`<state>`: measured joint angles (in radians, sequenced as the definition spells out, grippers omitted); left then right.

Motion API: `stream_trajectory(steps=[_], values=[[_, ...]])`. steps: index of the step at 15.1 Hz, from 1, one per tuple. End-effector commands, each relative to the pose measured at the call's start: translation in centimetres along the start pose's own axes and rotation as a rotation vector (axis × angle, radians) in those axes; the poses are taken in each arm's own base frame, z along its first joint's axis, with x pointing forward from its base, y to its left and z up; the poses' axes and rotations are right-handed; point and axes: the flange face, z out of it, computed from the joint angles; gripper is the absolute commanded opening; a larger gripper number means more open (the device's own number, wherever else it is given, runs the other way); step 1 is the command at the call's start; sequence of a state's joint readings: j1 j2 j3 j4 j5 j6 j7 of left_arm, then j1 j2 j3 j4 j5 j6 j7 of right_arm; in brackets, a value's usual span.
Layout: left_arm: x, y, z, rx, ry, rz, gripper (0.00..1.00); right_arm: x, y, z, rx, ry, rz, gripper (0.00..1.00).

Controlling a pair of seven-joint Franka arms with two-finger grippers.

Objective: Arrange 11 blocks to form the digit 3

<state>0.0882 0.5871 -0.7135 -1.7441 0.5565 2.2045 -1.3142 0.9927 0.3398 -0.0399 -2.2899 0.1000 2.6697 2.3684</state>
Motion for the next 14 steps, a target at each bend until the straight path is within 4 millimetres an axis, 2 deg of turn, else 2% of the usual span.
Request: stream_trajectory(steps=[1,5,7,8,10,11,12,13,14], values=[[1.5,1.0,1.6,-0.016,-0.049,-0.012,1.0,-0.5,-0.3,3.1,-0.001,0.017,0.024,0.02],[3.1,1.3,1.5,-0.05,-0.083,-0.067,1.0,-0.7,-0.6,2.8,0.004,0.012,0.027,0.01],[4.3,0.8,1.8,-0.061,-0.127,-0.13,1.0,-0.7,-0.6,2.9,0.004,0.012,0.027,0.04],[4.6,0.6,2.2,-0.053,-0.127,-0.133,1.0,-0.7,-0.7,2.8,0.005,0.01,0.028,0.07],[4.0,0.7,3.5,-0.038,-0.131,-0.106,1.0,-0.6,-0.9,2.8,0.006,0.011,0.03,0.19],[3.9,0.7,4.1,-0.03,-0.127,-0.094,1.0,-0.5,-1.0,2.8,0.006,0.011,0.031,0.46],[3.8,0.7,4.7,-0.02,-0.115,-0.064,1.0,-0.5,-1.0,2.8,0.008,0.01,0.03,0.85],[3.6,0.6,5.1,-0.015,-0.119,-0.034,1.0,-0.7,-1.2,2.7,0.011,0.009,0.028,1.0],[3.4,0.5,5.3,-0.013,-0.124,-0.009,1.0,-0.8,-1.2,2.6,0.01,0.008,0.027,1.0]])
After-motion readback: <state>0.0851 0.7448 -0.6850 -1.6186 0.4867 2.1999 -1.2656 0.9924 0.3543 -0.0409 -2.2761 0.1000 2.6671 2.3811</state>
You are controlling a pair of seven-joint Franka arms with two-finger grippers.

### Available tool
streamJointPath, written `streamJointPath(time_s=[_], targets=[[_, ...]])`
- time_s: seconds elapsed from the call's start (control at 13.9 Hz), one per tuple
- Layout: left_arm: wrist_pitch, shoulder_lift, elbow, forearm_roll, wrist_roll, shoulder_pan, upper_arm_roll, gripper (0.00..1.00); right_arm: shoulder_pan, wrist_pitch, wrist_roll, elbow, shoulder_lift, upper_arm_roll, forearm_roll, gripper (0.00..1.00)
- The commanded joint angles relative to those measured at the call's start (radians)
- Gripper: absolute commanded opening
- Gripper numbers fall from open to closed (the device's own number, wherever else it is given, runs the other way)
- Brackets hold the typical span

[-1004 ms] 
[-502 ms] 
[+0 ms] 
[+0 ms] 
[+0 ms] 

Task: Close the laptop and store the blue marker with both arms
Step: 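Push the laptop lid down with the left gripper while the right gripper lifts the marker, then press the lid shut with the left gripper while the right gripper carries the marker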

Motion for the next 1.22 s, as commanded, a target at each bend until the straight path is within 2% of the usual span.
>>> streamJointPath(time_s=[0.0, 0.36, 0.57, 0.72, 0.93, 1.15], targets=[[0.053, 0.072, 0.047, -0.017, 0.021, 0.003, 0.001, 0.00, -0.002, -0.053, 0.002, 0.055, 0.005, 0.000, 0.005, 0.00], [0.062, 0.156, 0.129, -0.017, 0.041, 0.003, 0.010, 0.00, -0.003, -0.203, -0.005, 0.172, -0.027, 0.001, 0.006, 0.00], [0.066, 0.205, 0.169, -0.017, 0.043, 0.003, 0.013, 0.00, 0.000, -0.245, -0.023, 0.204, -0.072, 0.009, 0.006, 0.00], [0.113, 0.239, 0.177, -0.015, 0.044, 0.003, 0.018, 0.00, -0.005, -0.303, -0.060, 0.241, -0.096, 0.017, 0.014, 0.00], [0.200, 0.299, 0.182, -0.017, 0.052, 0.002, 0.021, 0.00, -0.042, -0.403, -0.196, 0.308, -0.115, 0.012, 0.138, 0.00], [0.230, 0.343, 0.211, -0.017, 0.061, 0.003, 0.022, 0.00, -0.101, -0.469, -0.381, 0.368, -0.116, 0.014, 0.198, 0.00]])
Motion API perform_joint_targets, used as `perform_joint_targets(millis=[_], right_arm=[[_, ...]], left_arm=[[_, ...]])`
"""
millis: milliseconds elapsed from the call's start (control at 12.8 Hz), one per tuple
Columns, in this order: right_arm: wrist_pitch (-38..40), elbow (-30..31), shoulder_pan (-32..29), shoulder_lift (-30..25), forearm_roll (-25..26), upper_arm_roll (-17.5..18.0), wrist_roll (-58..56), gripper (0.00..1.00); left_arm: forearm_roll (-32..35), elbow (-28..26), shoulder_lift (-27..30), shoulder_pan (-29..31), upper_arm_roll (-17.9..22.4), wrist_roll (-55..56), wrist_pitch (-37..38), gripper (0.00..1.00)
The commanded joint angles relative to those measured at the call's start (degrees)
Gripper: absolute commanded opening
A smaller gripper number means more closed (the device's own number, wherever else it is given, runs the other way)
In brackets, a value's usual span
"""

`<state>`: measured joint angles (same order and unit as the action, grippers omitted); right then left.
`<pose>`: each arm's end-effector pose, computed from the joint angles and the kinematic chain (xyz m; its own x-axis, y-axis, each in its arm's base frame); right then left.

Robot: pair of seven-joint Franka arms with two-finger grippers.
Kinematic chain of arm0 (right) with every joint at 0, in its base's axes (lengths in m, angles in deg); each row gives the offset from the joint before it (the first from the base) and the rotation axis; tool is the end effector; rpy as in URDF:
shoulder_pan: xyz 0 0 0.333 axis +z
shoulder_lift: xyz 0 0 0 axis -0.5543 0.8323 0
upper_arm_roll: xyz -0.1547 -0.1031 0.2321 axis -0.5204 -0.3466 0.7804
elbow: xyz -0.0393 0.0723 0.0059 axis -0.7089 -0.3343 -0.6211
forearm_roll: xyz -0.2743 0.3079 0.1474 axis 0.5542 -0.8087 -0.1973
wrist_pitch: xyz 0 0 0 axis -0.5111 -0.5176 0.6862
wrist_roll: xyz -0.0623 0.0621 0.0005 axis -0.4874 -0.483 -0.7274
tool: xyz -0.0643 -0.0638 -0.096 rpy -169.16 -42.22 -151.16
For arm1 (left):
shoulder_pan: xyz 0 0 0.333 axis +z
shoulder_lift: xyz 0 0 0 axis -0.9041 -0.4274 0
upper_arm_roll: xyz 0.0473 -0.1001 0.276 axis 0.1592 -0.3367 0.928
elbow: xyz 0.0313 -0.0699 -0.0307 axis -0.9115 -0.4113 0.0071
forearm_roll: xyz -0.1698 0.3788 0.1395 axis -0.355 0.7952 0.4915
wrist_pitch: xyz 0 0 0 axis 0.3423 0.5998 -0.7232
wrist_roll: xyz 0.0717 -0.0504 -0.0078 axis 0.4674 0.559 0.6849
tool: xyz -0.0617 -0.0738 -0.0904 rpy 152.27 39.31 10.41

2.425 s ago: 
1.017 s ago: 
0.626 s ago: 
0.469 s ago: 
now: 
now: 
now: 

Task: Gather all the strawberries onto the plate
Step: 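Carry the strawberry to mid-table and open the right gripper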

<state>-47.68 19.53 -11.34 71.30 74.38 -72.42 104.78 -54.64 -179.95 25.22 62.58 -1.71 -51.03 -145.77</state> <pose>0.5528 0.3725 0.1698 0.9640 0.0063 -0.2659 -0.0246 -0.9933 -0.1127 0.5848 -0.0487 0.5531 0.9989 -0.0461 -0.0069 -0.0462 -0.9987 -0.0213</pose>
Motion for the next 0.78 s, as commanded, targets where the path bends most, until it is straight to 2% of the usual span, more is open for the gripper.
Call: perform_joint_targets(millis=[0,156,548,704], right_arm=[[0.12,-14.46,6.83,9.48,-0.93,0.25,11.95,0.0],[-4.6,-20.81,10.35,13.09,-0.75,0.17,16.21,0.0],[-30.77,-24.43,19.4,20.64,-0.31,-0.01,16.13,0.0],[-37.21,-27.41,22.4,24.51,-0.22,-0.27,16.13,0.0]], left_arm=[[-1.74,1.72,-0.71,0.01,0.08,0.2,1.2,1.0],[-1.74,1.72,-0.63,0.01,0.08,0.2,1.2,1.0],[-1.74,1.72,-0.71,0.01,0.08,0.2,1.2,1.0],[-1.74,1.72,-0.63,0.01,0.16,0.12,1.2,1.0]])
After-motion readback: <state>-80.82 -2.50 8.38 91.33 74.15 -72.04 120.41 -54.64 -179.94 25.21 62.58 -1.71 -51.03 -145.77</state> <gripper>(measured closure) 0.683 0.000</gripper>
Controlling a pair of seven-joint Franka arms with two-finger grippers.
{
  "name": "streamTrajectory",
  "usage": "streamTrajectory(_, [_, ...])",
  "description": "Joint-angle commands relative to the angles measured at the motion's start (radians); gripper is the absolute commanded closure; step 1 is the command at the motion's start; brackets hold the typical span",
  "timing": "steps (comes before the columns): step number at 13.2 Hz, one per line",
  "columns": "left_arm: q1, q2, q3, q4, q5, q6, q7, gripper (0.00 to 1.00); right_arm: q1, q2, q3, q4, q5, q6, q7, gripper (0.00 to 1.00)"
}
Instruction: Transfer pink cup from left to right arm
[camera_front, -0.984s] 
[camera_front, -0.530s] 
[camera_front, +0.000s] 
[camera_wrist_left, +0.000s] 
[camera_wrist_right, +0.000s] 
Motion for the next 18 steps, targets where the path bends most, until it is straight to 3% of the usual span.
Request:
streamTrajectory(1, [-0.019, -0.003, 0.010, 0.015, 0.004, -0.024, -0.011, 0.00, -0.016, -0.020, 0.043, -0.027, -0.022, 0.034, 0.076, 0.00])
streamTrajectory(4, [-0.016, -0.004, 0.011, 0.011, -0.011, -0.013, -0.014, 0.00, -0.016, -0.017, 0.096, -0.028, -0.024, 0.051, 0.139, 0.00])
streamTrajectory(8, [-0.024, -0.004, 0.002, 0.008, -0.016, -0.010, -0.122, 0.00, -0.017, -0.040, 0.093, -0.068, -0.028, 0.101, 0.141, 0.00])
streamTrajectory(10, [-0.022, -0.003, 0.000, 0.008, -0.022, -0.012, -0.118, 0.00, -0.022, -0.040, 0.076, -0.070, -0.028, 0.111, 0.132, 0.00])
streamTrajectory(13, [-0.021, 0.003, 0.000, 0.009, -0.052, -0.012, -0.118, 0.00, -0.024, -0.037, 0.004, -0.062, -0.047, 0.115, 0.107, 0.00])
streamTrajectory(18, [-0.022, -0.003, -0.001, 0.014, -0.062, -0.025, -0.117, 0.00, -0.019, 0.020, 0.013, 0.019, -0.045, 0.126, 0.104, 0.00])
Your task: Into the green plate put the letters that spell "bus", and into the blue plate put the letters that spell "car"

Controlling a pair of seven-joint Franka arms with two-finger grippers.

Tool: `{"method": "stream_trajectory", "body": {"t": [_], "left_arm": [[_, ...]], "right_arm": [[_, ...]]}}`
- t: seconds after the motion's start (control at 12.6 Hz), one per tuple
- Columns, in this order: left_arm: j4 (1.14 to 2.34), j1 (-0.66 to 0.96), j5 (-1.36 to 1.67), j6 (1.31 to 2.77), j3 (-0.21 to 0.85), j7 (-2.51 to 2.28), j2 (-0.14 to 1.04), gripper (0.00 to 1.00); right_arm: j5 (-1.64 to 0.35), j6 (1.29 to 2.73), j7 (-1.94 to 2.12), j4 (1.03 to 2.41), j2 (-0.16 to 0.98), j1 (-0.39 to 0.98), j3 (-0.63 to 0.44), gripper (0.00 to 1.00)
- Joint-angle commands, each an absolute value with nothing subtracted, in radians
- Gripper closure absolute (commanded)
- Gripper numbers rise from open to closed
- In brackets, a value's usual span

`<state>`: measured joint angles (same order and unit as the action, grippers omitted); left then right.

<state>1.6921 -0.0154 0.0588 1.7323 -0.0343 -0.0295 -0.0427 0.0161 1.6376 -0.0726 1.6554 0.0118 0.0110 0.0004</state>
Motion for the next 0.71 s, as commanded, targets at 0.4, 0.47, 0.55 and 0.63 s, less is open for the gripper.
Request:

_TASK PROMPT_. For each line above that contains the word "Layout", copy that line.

_EXERCISE ANSWER_.
Layout: left_arm: x, y, z, rx, ry, rz, gripper (0.00..1.00); right_arm: x, y, z, rx, ry, rz, gripper (0.00..1.00).
- Layout: left_arm: wrist_pitch, shoulder_lift, elbow, forearm_roll, wrist_roll, shoulder_pan, upper_arm_roll, gripper (0.00..1.00); right_arm: shoulder_pan, wrist_pitch, wrist_roll, elbow, shoulder_lift, upper_arm_roll, forearm_roll, gripper (0.00..1.00)

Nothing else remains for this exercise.